В сопровождении хозяина приезжие поднялись на крыльцо и, разоблачившись в небольших теплых сенях, прошли в жарко натопленную горницу, убранную просто, но с безукоризненной чистотой. Было немножко душно, пахло свежим хлебом. От лампад перед многочисленными иконами лился слабый желтоватый свет.

Евграф Сергеевич Воробьев, отставной прапор, оказался, когда скинул шубу, плотным, кругленьким человечком лет под шестьдесят, с веселым, гладко бритым лицом, украшенным двойным подбородком, и с маленькими, добродушными, заплывшими глазками.

Между двумя стариками Полинька выделялась как прекрасная роза среди увядшей крапивы. Девушка была очень хороша собою. Что-то вызывающее было в ее чересчур вздернутом носике, задорное и немножко грустное во взгляде голубых глаз; цвет лица мог поспорить белизной с мрамором; нежный румянец вспыхивал на щеках; губы так и манили к поцелую. Роста она была среднего, стройна, округлые формы, обрисовываясь из-под простенького темного платья, дразнили воображение.

– В самом деле, чего долго не приезжал, Евграф Сергеевич? – спросил Василий Иванович, когда гости расположились на самодельных стульях, а ключница старуха Мавра вместе с казачком Андрюшкой бренчали посудой, собирая на стол.

– Ей-Богу, правда, ломота одолела: просто сил нет. Надо думать, перемене погоды быть. Сегодня полегчало, ну и говорю: «Поедем, Полька, к приятелю!». Вот мы и здесь. Ну как живешь?

– Да так: ни шатко ни валко, ни на сторону. Мавра, скоро ты?!

– Пожалте к столу. Сейчас Андрюшка самовар подаст.

– Давайте закусим, и я с прогулки тоже не прочь. Ты, Мавра, подай варенья побольше малинового: Полинька любит. Ну, Господи, благослови! Подвигайся, Евграф, пропустим по единой травничку, а вот и грибочки.

Кисельников с приятелем выпивали, закусывали и вели бессодержательную беседу, чуть не каждое слово которой было давно знакомо Полиньке. Она не слушала их и сидела со скучающим видом. Все-то одно и то же, день один, как другой… Тоска!

«Будь здесь Саша, тогда иное дело», – мелькнуло у нее.

Эта мысль приходила в голову девушки при каждом приезде в усадьбу капитана, каждый раз заставляла ярче вспыхивать румянец и щемила сердце сладкой грустью.

Раз только во время стариковской беседы девушка вдруг насторожилась и вся обратилась во внимание: заговорили об Александре Васильевиче.

– От сынка нет ли вестей? – спросил Воробьев.
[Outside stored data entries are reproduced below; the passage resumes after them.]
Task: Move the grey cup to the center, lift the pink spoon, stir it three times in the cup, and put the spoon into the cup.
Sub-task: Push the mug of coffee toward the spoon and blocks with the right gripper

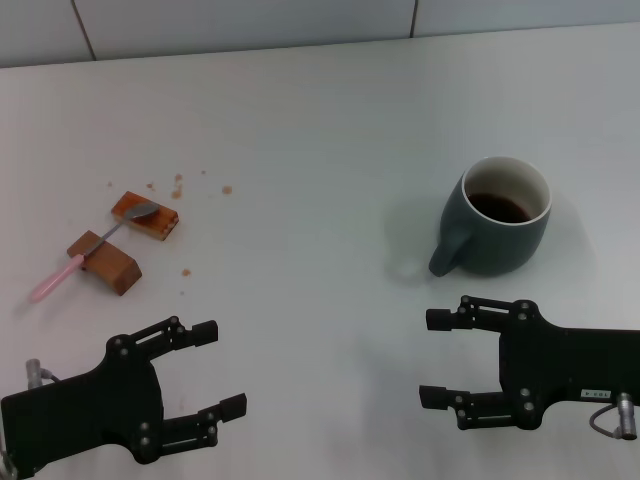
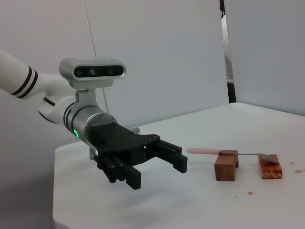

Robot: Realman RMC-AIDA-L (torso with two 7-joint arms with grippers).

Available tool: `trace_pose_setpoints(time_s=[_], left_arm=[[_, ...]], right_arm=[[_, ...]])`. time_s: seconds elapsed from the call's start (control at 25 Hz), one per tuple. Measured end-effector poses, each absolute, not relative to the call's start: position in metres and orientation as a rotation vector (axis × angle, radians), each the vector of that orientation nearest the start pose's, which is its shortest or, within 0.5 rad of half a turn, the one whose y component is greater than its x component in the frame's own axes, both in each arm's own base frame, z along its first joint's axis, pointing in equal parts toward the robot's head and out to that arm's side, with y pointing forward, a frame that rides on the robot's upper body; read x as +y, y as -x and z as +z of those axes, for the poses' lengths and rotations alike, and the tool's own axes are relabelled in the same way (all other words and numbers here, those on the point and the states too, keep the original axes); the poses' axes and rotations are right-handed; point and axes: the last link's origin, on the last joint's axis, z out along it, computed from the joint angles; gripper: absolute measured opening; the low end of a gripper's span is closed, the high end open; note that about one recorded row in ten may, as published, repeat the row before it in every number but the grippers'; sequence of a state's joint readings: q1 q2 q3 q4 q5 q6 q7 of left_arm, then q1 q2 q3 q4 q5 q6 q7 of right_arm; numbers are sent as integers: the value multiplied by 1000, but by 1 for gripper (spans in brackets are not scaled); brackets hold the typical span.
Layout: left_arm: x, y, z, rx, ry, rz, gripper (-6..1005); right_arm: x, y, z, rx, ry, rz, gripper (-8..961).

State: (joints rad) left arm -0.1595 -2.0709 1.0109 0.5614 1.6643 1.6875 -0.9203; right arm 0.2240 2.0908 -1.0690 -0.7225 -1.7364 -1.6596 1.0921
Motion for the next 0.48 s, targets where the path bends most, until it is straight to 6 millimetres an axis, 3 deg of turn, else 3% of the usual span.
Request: trace_pose_setpoints(time_s=[0.48], left_arm=[[205, 311, -27, -412, 2712, -898, 826]], right_arm=[[235, -282, -26, 336, 2820, 859, 814]])
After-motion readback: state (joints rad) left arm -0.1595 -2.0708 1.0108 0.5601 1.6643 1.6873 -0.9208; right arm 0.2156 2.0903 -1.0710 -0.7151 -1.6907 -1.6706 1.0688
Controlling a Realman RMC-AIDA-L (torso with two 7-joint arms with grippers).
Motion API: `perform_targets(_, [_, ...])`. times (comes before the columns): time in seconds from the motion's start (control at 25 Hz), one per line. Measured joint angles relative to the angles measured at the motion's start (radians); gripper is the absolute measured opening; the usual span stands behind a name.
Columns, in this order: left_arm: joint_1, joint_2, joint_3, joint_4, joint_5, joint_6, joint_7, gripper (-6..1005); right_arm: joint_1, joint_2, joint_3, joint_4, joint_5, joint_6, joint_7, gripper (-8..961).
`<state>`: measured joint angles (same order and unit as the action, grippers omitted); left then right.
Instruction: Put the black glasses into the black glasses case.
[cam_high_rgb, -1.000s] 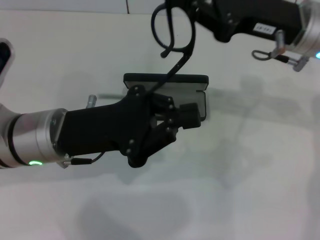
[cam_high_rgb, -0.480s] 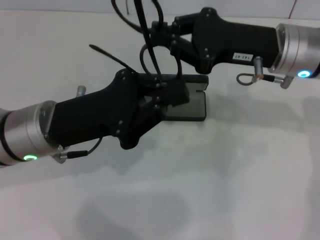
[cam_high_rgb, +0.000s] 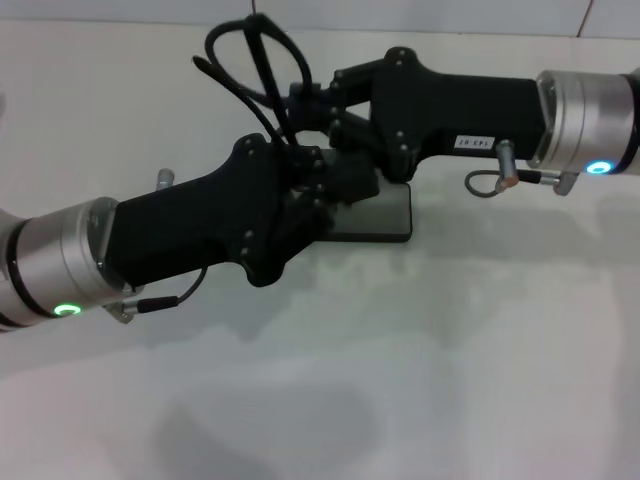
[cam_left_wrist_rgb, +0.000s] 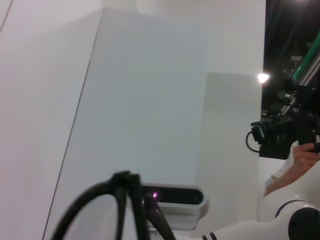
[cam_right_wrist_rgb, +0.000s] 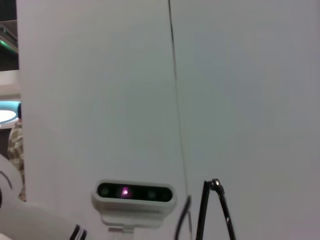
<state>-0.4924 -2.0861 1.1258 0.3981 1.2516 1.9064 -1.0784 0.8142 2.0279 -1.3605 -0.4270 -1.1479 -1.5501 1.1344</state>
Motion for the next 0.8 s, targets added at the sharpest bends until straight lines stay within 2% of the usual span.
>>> perform_targets(0.8, [-0.005,0.002,0.000,-0.028,0.005,-0.031,0.001,49,-0.003,0.000,-0.032,-0.001,0.002,0.002,-0.004,68])
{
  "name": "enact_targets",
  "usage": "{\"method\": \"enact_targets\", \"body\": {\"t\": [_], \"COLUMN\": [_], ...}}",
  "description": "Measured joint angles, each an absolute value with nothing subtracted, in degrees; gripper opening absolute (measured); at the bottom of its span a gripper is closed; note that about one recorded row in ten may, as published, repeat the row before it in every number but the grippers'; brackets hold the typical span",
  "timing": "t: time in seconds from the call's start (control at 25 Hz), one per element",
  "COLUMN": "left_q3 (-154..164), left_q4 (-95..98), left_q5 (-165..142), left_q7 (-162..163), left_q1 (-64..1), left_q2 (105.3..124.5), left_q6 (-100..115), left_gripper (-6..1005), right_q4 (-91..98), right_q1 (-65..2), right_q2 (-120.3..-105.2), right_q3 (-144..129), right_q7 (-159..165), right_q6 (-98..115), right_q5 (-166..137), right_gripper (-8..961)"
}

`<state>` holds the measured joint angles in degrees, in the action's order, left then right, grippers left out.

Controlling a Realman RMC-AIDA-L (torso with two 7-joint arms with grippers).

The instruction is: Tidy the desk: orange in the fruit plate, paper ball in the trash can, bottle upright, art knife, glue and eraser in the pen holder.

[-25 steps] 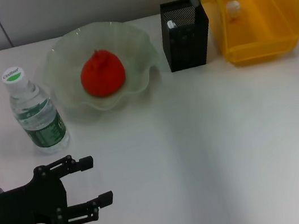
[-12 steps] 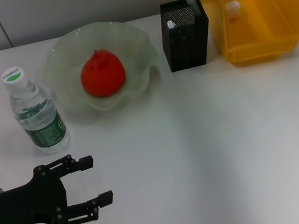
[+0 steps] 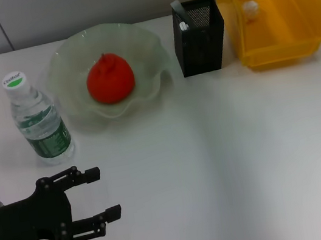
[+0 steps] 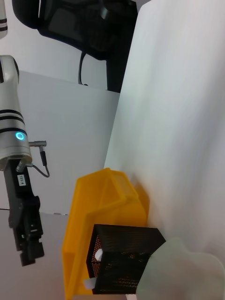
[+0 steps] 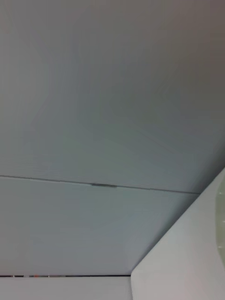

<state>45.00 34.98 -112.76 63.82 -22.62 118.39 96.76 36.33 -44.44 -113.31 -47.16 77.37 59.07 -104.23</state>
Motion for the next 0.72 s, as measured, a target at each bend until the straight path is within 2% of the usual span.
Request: {"method": "enact_targets", "body": {"t": [0.08, 0.12, 0.16, 0.28, 0.32, 0.36, 0.4, 0.44, 0.52, 0.6, 0.72], "left_q3": [45.0, 45.0, 45.0, 44.9, 43.9, 43.9, 43.2, 43.0, 42.8, 42.8, 42.8], "left_q4": [35.0, 35.0, 35.0, 35.0, 35.0, 35.0, 35.0, 34.9, 34.8, 34.7, 33.8], "left_q5": [-112.8, -112.8, -112.7, -112.7, -112.6, -112.6, -112.5, -112.4, -112.1, -112.0, -112.0], "left_q7": [63.8, 64.0, 64.2, 64.4, 64.5, 64.5, 64.6, 64.6, 64.6, 65.4, 67.8], "left_q1": [-22.6, -22.6, -22.6, -22.6, -22.6, -22.6, -22.6, -22.6, -22.8, -23.2, -24.3], "left_q2": [118.39, 118.36, 118.34, 118.29, 118.18, 118.18, 118.16, 118.17, 118.18, 118.13, 117.71], "left_q6": [96.8, 96.9, 97.0, 97.2, 98.1, 98.1, 99.1, 99.5, 101.7, 103.0, 104.2], "left_gripper": [834, 834, 834, 835, 835, 835, 835, 835, 835, 835, 835], "right_q4": [38.7, 43.7, 43.7, 54.3, 61.7, 61.7, 66.4, 66.4, 70.4, 71.0, 70.9], "right_q1": [-43.2, -40.7, -40.7, -34.9, -30.6, -30.6, -26.7, -26.7, -21.4, -19.6, -14.9], "right_q2": [-113.66, -114.62, -114.62, -117.27, -118.69, -118.69, -119.18, -119.18, -119.17, -119.17, -119.17], "right_q3": [-47.1, -47.6, -47.6, -47.9, -48.6, -48.6, -50.5, -50.5, -53.5, -53.9, -53.5], "right_q7": [79.2, 82.9, 82.9, 88.7, 91.8, 91.8, 95.0, 95.0, 99.4, 99.8, 97.3], "right_q6": [60.5, 63.5, 63.5, 71.1, 77.2, 77.2, 82.5, 82.5, 89.0, 91.0, 97.1], "right_q5": [-104.2, -104.4, -104.4, -104.6, -104.6, -104.6, -104.5, -104.5, -104.4, -104.4, -104.5], "right_gripper": [483, 502, 521, 578, 598, 617, 636, 660, 709, 758, 758]}}
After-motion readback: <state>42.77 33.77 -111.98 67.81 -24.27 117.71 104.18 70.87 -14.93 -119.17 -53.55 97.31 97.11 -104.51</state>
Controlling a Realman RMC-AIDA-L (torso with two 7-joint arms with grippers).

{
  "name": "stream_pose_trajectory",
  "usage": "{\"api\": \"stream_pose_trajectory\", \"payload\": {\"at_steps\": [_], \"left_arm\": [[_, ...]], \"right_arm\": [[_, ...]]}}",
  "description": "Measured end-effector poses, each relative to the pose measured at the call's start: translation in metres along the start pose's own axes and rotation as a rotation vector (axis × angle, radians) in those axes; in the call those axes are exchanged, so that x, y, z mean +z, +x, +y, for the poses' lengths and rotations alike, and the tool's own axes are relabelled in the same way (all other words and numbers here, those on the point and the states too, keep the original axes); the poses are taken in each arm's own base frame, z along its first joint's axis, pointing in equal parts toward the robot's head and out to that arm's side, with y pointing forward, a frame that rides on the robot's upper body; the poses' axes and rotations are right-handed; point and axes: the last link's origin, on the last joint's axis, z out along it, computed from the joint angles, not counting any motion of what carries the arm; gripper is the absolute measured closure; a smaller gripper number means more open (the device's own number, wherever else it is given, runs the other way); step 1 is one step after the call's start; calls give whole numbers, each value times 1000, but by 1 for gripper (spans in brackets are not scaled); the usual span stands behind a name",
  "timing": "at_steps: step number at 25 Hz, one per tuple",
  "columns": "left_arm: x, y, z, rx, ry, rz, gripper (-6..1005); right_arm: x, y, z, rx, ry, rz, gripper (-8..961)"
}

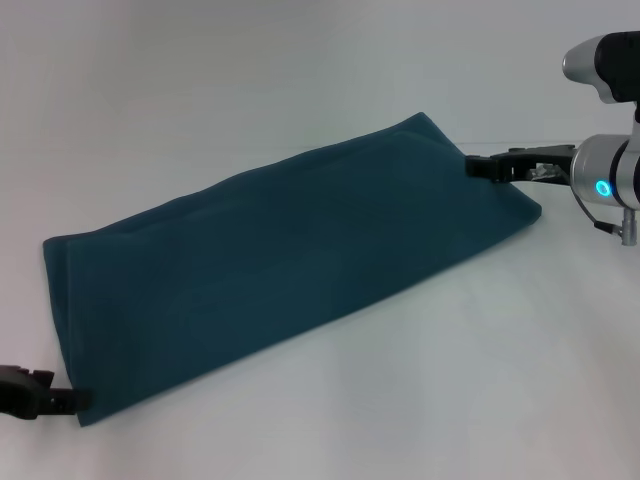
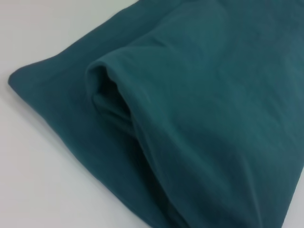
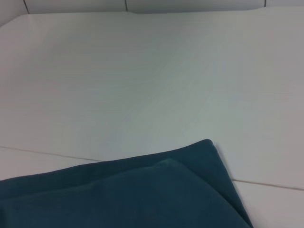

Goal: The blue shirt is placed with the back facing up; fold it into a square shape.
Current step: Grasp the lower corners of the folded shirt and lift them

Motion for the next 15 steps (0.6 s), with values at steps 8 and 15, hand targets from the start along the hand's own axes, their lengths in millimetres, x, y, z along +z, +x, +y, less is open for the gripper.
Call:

Василий Иванович слегка нахмурился и сказал со вздохом:

– Сдается мне, с ним неладно что-то. Сам он ничего не пишет, только, что здоров, да поклоны посылает. А вот Михайлыч мне от себя дал весточку. Пишет бестолково и что-то такое несуразное: будто из-за какой-то девки Сашка с каким-то князьком повздорил.

Ложка, которой Полинька брала варенье, дрогнула в ее руках, лицо заметно побледнело.

– Скажи на милость! С этакой персоной, с князем, и из-за девки!.. – подлил масла в огонь ее отец.

– Да мало того: на поединок с ним вышел и застрелил этого самого князя-то.

– Э-э! За такие дела не похвалят.

– Что говорить. Не знаю, ошалел Сашка, что ли? Непохоже на него. Сдается, Михайлыч что-нибудь напутал.

– Конечно, напутал, – воскликнула каким-то звенящим голосом Полинька, вдруг покраснев до корней волос. – Никогда не поверю, чтобы Саша… Чтобы Александр Васильевич в такие дела… На поединок из-за…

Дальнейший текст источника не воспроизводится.